Jika kadar air onggok sebesar 7, maka didapatkan persentasi total padatan sebesar 93 karena total padatan dalam suatu bahan terdiri atas air dan padatan, sedangkan kadar abu onggok yang
diuji sebesar 1.44. Pengujian ini erat kaitannya dengan banyaknya bahan organik pada onggok. Abu yang ada merupakan senyawa unsur mineral bukan organik sementara bobot yang hilang adalah
senyawa organiknya sehingga jika kadar abu rendah maka hal itu menunjukkan bahwa tingginya bahan organik pada onggok.
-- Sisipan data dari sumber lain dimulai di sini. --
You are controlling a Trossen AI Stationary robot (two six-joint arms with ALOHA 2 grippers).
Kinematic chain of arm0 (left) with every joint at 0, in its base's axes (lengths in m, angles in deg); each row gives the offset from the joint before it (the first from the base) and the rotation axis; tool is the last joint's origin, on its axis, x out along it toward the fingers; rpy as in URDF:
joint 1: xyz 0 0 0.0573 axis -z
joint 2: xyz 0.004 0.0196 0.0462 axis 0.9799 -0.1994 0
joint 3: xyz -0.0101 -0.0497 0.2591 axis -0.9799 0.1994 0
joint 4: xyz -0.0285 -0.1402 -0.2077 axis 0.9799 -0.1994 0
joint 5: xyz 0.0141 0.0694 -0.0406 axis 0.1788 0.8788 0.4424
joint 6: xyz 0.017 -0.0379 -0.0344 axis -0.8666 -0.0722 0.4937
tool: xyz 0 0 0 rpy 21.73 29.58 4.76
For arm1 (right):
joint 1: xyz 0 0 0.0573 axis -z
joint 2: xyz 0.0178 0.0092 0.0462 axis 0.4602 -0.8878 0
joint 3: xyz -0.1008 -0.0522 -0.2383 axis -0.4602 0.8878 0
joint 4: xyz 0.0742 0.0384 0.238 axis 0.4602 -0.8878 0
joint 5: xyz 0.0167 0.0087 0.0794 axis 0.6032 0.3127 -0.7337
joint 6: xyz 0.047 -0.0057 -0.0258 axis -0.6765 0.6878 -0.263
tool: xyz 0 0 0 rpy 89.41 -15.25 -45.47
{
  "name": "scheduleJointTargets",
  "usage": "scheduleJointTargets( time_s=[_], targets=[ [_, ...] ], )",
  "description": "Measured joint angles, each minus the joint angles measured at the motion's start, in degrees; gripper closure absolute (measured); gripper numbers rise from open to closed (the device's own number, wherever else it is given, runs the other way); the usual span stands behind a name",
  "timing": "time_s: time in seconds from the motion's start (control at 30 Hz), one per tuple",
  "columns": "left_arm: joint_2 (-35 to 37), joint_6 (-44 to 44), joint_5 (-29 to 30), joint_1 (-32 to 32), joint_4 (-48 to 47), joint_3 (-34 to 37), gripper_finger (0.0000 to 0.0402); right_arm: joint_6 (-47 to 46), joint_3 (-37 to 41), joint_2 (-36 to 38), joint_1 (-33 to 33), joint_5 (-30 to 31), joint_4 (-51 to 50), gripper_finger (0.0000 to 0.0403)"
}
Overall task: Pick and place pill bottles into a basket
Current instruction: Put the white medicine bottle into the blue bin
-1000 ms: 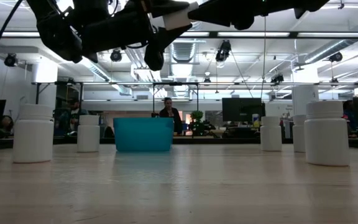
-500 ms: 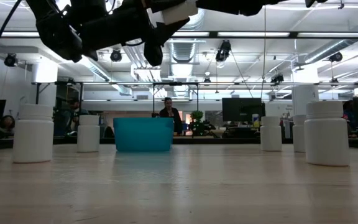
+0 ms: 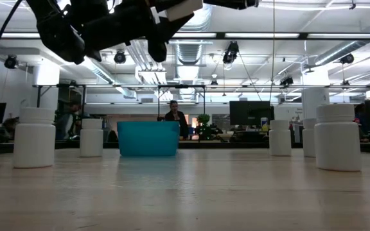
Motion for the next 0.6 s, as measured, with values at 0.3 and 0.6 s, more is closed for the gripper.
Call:
scheduleJointTargets(
  time_s=[0.3, 0.6],
  targets=[
    [0.00, -6.33, 0.24, 0.59, 6.35, 0.54, 0.0242, -3.74, 3.76, 0.01, 0.01, -14.41, 15.78, 0.0074],
    [-4.23, -17.60, 2.84, 3.59, 13.97, -0.71, 0.0242, -5.81, 7.64, -0.74, 0.55, -18.04, 28.64, 0.0076]
  ],
)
Kadar protein diujikan untuk mengetahui kadar nitrogen pada onggok
sehingga dapat menentukan banyaknya nutrien yang ditambahkan untuk pertumbuhan mikroorganisme. Berdasarkan hasil pengujian kadar protein sebesar 0.42. Rendahnya kadar tersebut
merupakan indikator bahwa ketika onggok akan diolah menjadi biogas perlu penambahan nutrisi yang sesuai dengan pertumbuhan mikroorganisme. Sementara itu, komposisi dan kadar senyawa
ligniselulosa onggok yang diuji, digunakan untuk mengetahui jenis pemilihan mikroorganisme yang sesuai dan memiliki kemampuan dalam merombak senyawa tersebut. Oleh karena itu, harus dilakukan
pretreatment untuk menguraikan sejumlah padatan tersebut agar menghasilkan senyawa yang mudah larut dan dapat dijadikan sebagai sumber karbon untuk substrat pengolahan onggok selanjutnya seperti
pembuatan biogas. Selain itu, diketahui pula persentasi volatile solid yang menjadi parameter ukur untuk
menyatakan seberapa besar beban pencernaan yang harus dilakukan oleh bakteri Parlina, 2009. Volatile solid yang terdapat dalam onggok tapioka ini sebesar 92. Menurut Parlina 2009,
konsentrasi padatan volatil yang cukup tinggi akan menambah beban pretreatment atau penguraian bakteri sehingga harus dilakukan peningkatan kadar air dari padatan yang ada sehingga menurunkan
konsentrasi padatan volatil. Dengan menurunnya konsentrasi padatan volatil, maka semakin berkurang pula beban pencernaan yang dilakukan oleh mikroorganisme dalam melakukan penguraian senyawa
ligniselulosanya. Serat terdiri atas bagian yang dapat larut dalam air dan tidak dapat larut dalam air. Serat yang
larut dalam air antara lain terdiri atas pektin, getah tanaman, dan gum sedangkan serat yang tidak larut dalam air antara lain terdiri atas selulosa, hemiselulosa, dan lignin. Umumnya, tanaman mengandung
kedua-duanya tetapi lebih didominasi oleh serat yang tidak larut. Kandungan selulosa dan hemiselulosa pada onggok diduga berasal dari lapisan mesocarp yang merupakan lapisan paling tebal
pada ubi kayu, sebagian besar kandungan gizi ubi kayu terdapat pada bagian ini. Sedangkan kandungan lignin berasal dari lapisan endocarp yang merupakan lapisan keras dan strukturnya seperti
kayu. Serat tidak dapat dicerna dalam organ pencernaan manusia maupun hewan. Kandungan serat kasar pada onggok, yaitu sebesar 10,87 Siagian, 2011. Besarnya kandungan serat kasar pada
limbah onggok ini menunjukkan bahwa onggok merupakan limbah ligniselulosa. Kandungan ligniselulosa yang terdapat dalam onggok harus dilakukan pretreatment sebelum dilakukan proses
selanjutnya. Hal ini disebabkan karena adanya kandungan lignin yang melindungi selulosa dan hemiselulosa sehingga menyebabkan sulit diurai. Dengan adanya penambahan campuran inokulum
mikroorganisme, maka lignin akan tedegradasi sehingga selulosa dan hemiselulosa akan terpecah menjadi gula-gula sederhana monosakarida sehingga dapat masuk ke dalam sel bakteri tertentu
untuk diproses menjadi produk yang diinginkan.